Posted: Fri May 19, 2023 3:00 am Post subject: Mount&Blade Bannerlord finding CONSTANT entity list
Hi guys,
In Mount & Blade: Bannerlord, I can find the entity list by looking for my coordinates, checking offsets to the entity, then finding the list of entities. I know it works because I can draw ESP on all entities using viewmatrix.
The issue is, every now and then the games' memory decides to change its location and I lose all previously correct pointers to the address. This includes the viewmatrix and any other addresses I have. (In this game the entity list is saved in a linked list)
In some cases, I can bypass this by just having a saved pointer list and just finding a working one, but it's annoying not having consistency.

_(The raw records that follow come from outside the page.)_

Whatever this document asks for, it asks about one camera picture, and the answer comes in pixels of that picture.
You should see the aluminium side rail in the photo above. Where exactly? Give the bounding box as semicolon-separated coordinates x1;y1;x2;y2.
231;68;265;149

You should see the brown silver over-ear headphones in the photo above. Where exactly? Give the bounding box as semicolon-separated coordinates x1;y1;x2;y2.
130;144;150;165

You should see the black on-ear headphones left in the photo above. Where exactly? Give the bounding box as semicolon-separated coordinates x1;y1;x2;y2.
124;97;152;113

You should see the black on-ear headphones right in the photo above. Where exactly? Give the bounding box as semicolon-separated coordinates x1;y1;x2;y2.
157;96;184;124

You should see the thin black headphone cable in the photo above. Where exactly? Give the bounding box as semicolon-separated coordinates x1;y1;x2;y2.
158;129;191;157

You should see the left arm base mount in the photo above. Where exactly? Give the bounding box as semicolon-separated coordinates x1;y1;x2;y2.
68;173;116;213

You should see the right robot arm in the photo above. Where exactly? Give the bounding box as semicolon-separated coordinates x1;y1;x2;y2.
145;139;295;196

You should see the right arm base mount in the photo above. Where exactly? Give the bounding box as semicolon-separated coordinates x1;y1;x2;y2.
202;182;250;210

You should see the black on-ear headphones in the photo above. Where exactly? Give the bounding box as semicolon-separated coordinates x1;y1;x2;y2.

What can I do in this case? Could it be that there is a way to find the REAL pointer to the entity list?
It's worth adding that nothing changes in the game scene - all the entities are present and no reload is done.

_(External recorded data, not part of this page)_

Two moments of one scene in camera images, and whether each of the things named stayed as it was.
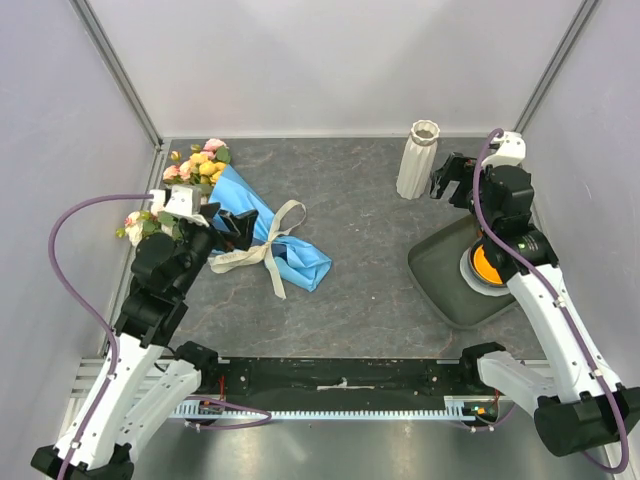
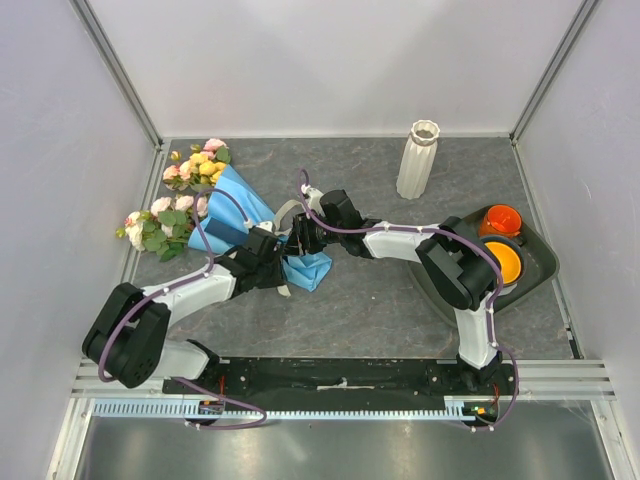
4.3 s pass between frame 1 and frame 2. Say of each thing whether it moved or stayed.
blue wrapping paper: stayed
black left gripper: moved
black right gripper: moved
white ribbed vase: stayed
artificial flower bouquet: stayed

I scanned 10 levels deep running a pointer scanner for 24 hours and still can't seem to find it. On top of that, they are on Threadstack0 so it makes it even more fun.
Another issue I am facing is in the image below I think these numbers allocate a specific number of bytes to that particular list? These lists constantly change (character entity list, object entity list, e.g. trees) (removed entities, added entities) and I think sometimes exceed their size? What happens then? Could this be the reason why it decides to change the location in memory?:
What's weird is for long entity lists (stones, trees) they are in separate lists? When I draw them with ESP I find that not all of them are in there - some trees and stones missing, even though I am looping through them all (10K+). How can this be?
Could it be that there is a way to find the REAL pointer to the entity list?
Backtrace an access to a relevant value and see the path it takes. At minimum, you'd need to be able to read assembly. Some knowledge of reverse engineering would help too- e.g. calling conventions, data structures, and identifying memory allocation calls (threadstack0 base addresses)
Code injection might be better. Search for "injection copy" for more information.
JingleBellz wrote:
These lists constantly change... and I think sometimes exceed their size? What happens then? Could this be the reason why it decides to change the location in memory?
Maybe. That's what typically happens with vectors (aka arrays in certain higher-level languages).
JingleBellz wrote:
What's weird is for long entity lists (stones, trees) they are in separate lists? When I draw them with ESP I find that not all of them are in there - some trees and stones missing, even though I am looping through them all (10K+). How can this be?
Either not all entities are stored in a single list (data structure shenanigans) or there's some race condition happening (the game is modifying the data structure while you're reading it). If the problems are consistent, it's probably not a race condition. _________________
I don't know where I'm going, but I'll figure it out when I get there.